White House Willing to Negotiate Corporate Tax Rate, but Holding Firm on ‘Big’ Infrastructure Bill

White House Willing to Negotiate Corporate Tax Rate, but Holding Firm on ‘Big’ Infrastructure Bill
President Joe Biden speaks about jobs and the economy as Vice President Kamala Harris listens, at the White House in Washington on April 7, 2021. Alex Wong/Getty Images
Zachary Stieber
Updated:

President Joe Biden is willing to go lower on his proposed corporate tax rate but is holding firm on a “big” infrastructure plan.

Biden wants to increase the corporate tax rate from 21 percent to 28 percent to help pay for his $2.2 trillion infrastructure proposal.

The president told reporters after giving a speech at the White House in Washington on infrastructure on Wednesday that he’s “wide open” to going lower on the rate.

“But we got to pay for this,” he added. “There’s many other ways we can do it, but I’m willing to negotiate that. I’ve come forward with the best, most rational, way in my view, the fairest way to pay for it. But there are many other ways as well, and I’m open.”

The one exception on ideas Biden will accept is increasing taxes on people making less than $400,000 a year.

Gina Raimondo, Biden’s secretary of commerce, told reporters during a separate briefing that Biden plans to sit down, listen, and engage with Republicans and business leaders, along with Democrats, to hammer out the final details of the infrastructure bill.

“There is room for compromise, that is clear,” she said.

“Our proposal is to invest in eight years and pay back over 15. Now we can have a discussion about that. Should we pay it back over 20 instead of 15? Is the rate not quite 28? Is it something lower? So we want to compromise. What we cannot do and what I am imploring the business community not to do is to say, ‘We don’t like 28. We’re walking away. We’re not discussing.’ That’s unacceptable. Come to the table and problem solve with us to come up with a reasonable, responsible plan.”

Officials also indicated that the administration would not back any proposals that come in too low, such as one floated by Sen. Roy Blunt (R-Mo.) that would cost $615 billion.

Blunt has argued that Biden would have “an easy bipartisan win” if Biden cuts things that have little to do with infrastructure.

“If we‘d go back and look at roads and bridges and ports and airports, and maybe even underground water systems and broadband, you’d still be talking about less than 30 percent of this entire package,” Blunt said on “Fox News Sunday.”

“Obviously Democrats have figured out that infrastructure is something we need and something that’s popular, and so they’re trying to take 70 percent of this bill and call it infrastructure in a new way than we’ve ever talked about infrastructure before—and that means you’re looking at another partisan package just like we had with COVID,” he added later.

Raimondo said the administration would hold discussions but warned officials not to “come back and say we only need a half a billion dollars of infrastructure.”

“Because if we do that, we’ll be in the same place or a worse place 10 years from now. So yes, reasonable people can disagree.

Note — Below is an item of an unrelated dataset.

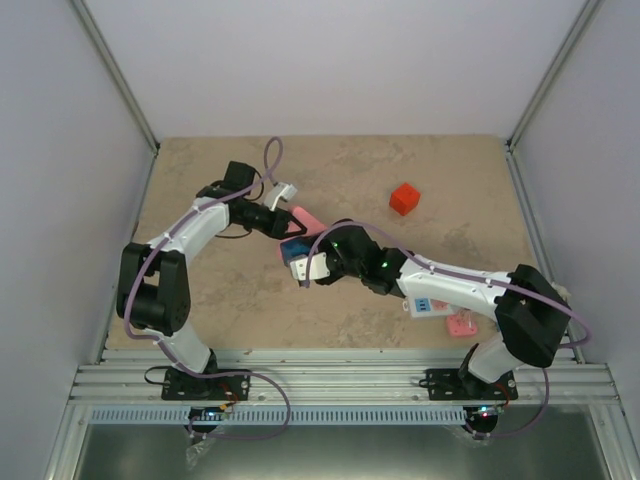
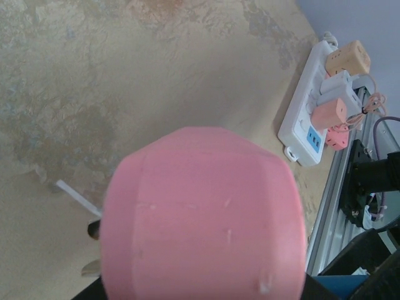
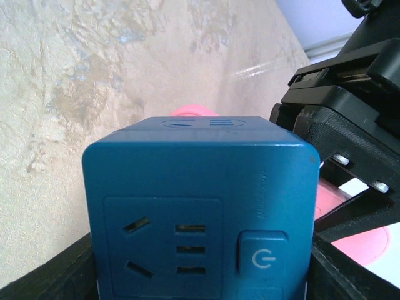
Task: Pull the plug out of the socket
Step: Remove the plug from the socket.
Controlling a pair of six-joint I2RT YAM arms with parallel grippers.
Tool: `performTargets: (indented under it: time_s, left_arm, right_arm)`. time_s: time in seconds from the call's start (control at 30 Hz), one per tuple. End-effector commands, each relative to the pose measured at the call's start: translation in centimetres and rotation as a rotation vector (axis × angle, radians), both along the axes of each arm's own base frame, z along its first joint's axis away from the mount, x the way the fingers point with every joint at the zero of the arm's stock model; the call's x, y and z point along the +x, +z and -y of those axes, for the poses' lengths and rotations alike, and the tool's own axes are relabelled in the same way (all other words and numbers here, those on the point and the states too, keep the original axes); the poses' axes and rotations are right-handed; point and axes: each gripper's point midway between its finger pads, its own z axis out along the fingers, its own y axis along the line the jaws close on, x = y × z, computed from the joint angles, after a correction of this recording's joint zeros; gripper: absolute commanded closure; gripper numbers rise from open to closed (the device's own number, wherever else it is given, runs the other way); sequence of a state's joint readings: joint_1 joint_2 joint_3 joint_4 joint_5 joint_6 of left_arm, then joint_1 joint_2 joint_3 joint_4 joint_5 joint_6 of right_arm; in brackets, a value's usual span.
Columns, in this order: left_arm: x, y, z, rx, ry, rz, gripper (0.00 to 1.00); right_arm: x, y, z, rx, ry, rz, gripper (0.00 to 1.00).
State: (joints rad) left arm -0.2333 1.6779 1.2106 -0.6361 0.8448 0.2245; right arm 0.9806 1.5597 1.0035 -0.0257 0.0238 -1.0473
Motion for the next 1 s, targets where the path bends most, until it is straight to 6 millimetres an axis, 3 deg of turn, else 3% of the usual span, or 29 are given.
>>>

We’ll find compromise, but let’s go big and let’s do what’s required,” she said.

Commerce Secretary Gina Raimondo speaks during a press briefing at the White House in Washington on April 7, 2021. (Evan Vucci/AP Photo)
Commerce Secretary Gina Raimondo speaks during a press briefing at the White House in Washington on April 7, 2021. Evan Vucci/AP Photo

Biden promised during his campaign to unify the country but has struggled to draw Republican support for his grand idea. Democrats were forced to resort to budget reconciliation to ram through his COVID-19 relief package. The method dropped the number of required votes in the Senate from 60 to 50. Zero Republicans in either chamber backed the bill.

Biden plans to meet with members of Congress when they return to Washington next week, White House press secretary Jen Psaki said Wednesday.

So far, most Republicans have signaled they don’t like Biden’s infrastructure plan, with similar complaints of extraneous spending.

“What the president proposed this week is not an infrastructure bill,” Sen. Roger Wicker (R-Miss.) said Sunday on NBC’s “Meet the Press.”

“It’s a huge tax increase, for one thing. And it’s a tax increase on small businesses, on job creators in the United States of America.”

Senate Minority Leader Mitch McConnell (R-Ky.) told reporters in Kentucky on Wednesday that he could back a smaller plan.

“If we could agree on what the definition of infrastructure is—and I think it clearly must include roads and bridges and broadband—there may be a way forward. But it needs to be credibly paid for, not through completely revisiting the tax reform act of 2017,” he said.

The 2017 bill, signed by then-President Donald Trump, cut corporate tax rates by 15 percent and lowered taxes for most households.

Sen. Shelley Moore Capito (R-W.Va.) said recently on Capitol Hill that she wants to see funding for “physical, traditional—except for broadband—infrastructure.” She expressed concern that the same reconciliation tactics would happen despite the White House’s statements on wanting to work with Republicans.

Democrats can use reconciliation again for the bill, the Senate’s chief rules expert decided this week.

Senate Majority Leader Chuck Schumer’s (D-N.Y.) spokesman said the opinion “is an important step forward that this key pathway is available to Democrats if needed.”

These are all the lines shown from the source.